At the same time, CMS emphasized that providers should and would have a fair opportunity to contest adverse determinations based on statistical sampling:

Sampling does not deprive a provider of its rights to challenge the sample, nor of its rights to procedural due process. Sampling only creates a presumption of validity as to the amount of an overpayment which may be used as the basis for recoupment. The burden then shifts to the provider to take the next step. The provider could attack the statistical validity of the sample, or it could challenge the correctness of the determination in specific cases identified by the sample . . .. In either case, the provider is given a full opportunity to demonstrate that the overpayment determination is wrong. If certain individual cases within the sample are determined to be decided erroneously, the amount of overpayment projected to the universe of claims can be modified. If the statistical basis upon which the projection was based is successfully challenged, the overpayment determination can be corrected.
(Id. at 11.)

Since that ruling, federal courts have consistently confirmed the Secretary's authority to calculate Medicare overpayments through sampling and extrapolation. See Chaves County Home Health Service, Inc. v. Sullivan, 931 F.2d 914, 923 (D.C. Cir. 1991) (holding that "[s]ample adjudication represents a judicially approved procedure" that is consistent with the Medicare Act). As noted earlier, this interpretation of the Medicare Act was further confirmed by Congress's passage of the Medicare Integrity Program, which specifically authorizes "Medicare contractors to 'use extrapolation to determine overpayment amounts' if the Secretary determines that 'there is a sustained or high level of payment error.'" Maxmed Healthcare, Inc., 860 F.3d 335, 337 (5th Cir. 2017) (quoting 42 U.S.C. § 1395ddd(f)(3)(A)).

In short, CMS and its contractors had authority to use statistical sampling and extrapolation in determining whether Rio had been overpaid and in determining the amount of the overpayment. Rio contends Health Integrity's sampling and extrapolation methodologies were statistically invalid and that the Council thus erred in failing to reject the overpayment determination. Rio's challenges to the sample and the extrapolation will be addressed in turn.

1. Statistically Valid Random Sample

Rio argues that the 41-claim sample drawn by Health Integrity "was not a true SVRS [statistically valid random sample]." (Docket No. 34, at 12-14.) In making this argument, Rio relies on the opinion of its expert, Dr. Haller, who Rio describes as "a premier expert in the field of statistical analysis." (Id. at 12.) Dr. Haller "recited the long-established standard for formulating a valid SSOE [statistical sampling for overpayment estimation], namely 'the test is simply whether the methodology is statistically valid.'" (Id.; quoting from R. 80 (Dr. Haller Second Add.).) According to Rio, Dr. Haller "proved" in two ways that Health Integrity did not draw a statistically valid random sample.

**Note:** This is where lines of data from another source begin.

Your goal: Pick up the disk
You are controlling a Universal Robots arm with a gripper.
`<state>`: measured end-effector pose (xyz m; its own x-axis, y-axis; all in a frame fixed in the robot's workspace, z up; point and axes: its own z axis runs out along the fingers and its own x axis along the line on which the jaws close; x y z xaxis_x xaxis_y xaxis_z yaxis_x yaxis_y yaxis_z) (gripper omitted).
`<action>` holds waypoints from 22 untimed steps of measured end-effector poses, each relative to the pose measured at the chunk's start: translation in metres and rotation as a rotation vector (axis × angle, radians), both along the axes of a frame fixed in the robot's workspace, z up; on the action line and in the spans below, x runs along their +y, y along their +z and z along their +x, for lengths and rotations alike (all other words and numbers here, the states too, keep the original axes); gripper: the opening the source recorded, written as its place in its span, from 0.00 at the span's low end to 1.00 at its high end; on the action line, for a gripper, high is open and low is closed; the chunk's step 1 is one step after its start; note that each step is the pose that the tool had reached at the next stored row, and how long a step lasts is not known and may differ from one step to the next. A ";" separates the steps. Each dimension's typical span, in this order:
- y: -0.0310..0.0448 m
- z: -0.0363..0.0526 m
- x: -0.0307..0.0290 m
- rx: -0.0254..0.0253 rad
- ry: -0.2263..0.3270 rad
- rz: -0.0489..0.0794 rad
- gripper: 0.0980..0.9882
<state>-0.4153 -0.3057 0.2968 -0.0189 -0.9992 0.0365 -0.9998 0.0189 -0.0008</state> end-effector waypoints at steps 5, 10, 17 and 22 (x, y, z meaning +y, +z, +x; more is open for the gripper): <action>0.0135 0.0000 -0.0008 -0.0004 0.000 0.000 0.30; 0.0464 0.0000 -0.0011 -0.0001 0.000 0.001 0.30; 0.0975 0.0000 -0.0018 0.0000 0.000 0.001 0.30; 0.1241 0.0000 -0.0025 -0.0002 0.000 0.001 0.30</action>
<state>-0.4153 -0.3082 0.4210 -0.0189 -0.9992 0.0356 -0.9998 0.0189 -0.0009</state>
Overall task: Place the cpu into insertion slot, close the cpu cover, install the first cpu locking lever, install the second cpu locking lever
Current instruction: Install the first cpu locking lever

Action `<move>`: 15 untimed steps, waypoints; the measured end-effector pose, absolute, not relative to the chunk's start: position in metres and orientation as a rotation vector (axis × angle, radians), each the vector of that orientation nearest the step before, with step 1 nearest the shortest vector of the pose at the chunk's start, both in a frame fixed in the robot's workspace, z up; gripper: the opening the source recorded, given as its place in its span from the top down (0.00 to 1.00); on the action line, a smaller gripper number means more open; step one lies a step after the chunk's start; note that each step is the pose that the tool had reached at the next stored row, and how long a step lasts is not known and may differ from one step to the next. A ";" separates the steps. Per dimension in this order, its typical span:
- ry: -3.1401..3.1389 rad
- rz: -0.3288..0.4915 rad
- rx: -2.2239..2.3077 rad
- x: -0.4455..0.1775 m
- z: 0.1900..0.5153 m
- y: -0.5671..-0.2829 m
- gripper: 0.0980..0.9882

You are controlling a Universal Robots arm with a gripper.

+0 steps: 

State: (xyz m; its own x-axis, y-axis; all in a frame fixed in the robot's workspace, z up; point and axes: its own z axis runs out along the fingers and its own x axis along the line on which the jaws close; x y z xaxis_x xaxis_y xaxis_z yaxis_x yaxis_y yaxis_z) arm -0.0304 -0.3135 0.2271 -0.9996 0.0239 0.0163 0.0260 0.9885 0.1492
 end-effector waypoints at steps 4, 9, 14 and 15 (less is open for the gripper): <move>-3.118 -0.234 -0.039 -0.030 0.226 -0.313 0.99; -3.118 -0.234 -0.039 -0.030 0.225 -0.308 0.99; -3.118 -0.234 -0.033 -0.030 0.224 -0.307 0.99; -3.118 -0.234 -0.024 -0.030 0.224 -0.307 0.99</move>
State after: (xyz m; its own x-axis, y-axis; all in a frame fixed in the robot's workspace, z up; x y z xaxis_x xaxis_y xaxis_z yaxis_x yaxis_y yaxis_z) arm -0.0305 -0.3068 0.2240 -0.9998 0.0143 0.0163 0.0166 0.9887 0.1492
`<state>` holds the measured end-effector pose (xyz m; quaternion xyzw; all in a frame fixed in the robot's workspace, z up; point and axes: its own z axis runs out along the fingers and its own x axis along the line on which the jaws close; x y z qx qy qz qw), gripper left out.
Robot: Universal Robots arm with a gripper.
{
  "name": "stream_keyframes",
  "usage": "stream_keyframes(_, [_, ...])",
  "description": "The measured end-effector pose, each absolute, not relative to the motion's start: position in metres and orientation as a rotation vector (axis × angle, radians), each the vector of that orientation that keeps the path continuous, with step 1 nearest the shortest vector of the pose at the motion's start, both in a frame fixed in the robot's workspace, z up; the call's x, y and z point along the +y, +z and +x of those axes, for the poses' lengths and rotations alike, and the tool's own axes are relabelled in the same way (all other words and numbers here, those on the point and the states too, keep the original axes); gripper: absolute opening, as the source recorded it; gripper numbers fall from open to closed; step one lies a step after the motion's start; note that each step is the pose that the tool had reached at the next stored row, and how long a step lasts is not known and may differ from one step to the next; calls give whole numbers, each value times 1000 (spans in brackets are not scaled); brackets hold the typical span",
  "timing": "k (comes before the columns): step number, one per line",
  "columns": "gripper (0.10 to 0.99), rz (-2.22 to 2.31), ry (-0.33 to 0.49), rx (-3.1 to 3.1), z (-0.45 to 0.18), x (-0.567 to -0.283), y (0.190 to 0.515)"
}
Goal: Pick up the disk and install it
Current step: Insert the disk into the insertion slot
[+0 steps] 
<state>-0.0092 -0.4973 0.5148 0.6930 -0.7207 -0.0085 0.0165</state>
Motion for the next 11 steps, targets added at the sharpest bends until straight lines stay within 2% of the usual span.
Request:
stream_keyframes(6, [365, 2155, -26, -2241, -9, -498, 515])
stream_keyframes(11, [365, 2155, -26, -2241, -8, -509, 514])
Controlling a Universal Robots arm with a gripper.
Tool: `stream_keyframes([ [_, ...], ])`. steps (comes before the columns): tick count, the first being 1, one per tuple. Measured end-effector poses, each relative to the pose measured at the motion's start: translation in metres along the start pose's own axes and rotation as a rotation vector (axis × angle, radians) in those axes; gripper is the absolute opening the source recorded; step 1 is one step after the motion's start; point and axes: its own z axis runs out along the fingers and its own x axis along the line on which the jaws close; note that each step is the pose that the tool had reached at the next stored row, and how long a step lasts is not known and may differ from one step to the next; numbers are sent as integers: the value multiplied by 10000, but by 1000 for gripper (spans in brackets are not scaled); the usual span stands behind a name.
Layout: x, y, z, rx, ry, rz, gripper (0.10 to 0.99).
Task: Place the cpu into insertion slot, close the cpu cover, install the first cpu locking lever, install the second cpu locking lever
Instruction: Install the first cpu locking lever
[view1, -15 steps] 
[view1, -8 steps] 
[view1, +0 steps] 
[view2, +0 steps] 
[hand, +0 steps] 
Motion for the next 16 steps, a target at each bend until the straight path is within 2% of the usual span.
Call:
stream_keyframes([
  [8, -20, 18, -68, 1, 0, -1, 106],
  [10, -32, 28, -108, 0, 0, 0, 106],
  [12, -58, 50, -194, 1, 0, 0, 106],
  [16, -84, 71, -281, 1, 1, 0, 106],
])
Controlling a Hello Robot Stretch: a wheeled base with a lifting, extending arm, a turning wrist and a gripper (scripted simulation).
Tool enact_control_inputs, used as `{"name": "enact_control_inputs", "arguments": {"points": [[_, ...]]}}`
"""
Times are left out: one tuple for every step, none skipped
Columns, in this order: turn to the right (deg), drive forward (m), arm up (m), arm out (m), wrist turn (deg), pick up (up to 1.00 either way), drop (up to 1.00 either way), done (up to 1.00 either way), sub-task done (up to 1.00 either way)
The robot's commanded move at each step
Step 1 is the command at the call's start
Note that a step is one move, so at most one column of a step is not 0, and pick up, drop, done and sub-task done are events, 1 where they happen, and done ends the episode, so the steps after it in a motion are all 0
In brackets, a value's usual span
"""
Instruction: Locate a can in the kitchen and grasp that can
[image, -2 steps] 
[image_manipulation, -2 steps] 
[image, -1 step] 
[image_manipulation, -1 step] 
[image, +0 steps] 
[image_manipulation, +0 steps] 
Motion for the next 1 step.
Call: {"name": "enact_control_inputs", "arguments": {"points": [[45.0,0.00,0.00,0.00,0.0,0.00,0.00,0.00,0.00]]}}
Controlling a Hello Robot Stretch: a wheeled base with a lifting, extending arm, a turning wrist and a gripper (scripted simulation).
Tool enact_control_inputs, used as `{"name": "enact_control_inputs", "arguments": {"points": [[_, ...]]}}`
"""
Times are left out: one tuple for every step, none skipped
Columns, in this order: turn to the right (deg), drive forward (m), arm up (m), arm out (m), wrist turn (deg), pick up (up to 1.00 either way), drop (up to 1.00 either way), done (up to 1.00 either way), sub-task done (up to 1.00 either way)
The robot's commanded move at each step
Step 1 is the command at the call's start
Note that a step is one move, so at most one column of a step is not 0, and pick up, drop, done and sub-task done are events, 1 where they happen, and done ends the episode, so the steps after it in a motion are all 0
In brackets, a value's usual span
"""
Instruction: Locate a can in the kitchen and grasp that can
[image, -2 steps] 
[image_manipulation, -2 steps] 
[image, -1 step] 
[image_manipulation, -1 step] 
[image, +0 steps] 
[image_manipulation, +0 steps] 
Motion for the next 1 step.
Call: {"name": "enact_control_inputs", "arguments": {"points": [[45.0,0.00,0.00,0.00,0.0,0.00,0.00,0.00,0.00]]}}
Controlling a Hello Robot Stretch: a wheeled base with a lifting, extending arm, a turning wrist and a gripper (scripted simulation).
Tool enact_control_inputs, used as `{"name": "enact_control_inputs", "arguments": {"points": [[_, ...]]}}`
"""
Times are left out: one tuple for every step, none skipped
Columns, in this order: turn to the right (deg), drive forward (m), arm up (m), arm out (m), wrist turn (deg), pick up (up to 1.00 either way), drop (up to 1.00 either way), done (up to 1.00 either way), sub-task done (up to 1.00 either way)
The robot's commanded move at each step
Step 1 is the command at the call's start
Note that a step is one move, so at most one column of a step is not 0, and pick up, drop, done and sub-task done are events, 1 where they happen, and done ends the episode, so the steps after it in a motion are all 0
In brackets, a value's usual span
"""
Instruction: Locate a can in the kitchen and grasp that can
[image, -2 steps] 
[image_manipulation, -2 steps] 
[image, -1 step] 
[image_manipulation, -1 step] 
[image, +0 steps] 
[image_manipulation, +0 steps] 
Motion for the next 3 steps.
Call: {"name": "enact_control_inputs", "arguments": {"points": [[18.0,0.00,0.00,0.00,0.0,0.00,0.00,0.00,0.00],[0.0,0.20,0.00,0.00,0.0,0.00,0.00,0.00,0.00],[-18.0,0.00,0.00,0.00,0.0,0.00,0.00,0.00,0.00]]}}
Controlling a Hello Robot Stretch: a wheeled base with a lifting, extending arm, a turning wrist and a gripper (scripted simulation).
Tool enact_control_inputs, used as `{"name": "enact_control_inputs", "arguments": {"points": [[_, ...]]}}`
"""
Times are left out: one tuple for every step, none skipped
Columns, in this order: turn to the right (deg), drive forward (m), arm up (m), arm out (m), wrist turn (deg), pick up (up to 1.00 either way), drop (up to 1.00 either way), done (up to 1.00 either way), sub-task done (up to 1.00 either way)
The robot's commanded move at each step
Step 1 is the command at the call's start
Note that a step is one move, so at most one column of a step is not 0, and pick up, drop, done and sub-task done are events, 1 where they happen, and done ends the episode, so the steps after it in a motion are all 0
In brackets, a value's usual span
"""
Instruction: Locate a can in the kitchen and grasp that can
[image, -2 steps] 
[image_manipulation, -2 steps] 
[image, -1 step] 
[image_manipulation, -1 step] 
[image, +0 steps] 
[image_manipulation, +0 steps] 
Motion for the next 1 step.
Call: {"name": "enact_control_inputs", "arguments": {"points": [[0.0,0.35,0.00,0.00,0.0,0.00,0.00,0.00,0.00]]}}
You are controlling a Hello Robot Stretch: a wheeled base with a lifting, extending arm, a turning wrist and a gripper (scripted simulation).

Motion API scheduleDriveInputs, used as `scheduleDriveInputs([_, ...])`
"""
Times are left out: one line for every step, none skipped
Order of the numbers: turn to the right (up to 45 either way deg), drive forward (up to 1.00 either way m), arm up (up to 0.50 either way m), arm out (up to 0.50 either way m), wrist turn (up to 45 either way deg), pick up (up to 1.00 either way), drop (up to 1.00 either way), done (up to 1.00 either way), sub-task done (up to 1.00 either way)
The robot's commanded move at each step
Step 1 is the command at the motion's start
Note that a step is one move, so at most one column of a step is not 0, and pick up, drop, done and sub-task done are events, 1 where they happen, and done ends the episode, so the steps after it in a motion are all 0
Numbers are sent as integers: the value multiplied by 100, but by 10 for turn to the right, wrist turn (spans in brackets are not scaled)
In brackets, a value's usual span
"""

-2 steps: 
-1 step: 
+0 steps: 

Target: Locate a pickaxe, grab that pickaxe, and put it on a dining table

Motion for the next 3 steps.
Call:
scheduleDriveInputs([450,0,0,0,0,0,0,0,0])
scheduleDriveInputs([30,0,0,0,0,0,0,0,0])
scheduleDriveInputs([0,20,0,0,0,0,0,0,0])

First, Rio contends that the sample contains a disproportionate number of higher-amount claims:

Dr. Haller demonstrated that the average overpayments of the sample were not normally distributed within the universe of claims. See A.R. 0081. Comparing to the cumulative distribution of overpayments in the universe, the average overpayments of the sample bias toward the higher amount paid claims. See A.R. 0081-0082. In other words, the 41 claims audited consists of a disproportionate number of high paid amount claims out of the 2,197-claim universe. Because of this bias, the point estimate (average overpayment of the sample) used by CMS was improperly inflated. See id.
(Docket No. 34, at 13; footnote omitted.) During his hearing testimony, Dr. Haller suggested that there was some "human intervention" in the selection of the sample and that someone had "actually selectively take[n] higher paid claims rather than a random sample"; "in other words, to cherry pick, if you will." (R. 1558.)

Second, Rio also contends that "Dr. Haller proved that there is a less than four percent (4%) probability that the sample utilized in this case, due to the bias, was an actual random sample." (Id. at 14; citing R. 78-97.) According to Dr. Haller, "in the sample, 39 patients [hereafter "HICNs"] had one ICN and one HICN had exactly two (2) ICNs whereas 99.7% of the HICNs in the frame had at least four (4) ICNs each!" (R. 82 (Second Addendum).) Using mathematical formulas, Dr. Haller estimated the probability that this result occurred randomly and concluded:

I am 90% confident that the probability that a SVRS was drawn from the frame of 2,177 ICNs with at most one HICN having two ICNs and at least 41 HCICNs having one ICN is at most 0.035 (3.5%), which is less than the 5% critical value. The hypothesis that a SVRS of 41 ICNs was drawn from the frame of 2,177 ICNs is rejected.
(R. 84.) Rio complains that the Council "summarily dismissed" its arguments and evidence showing that the sample was not random. (Docket No. 34, at 14.)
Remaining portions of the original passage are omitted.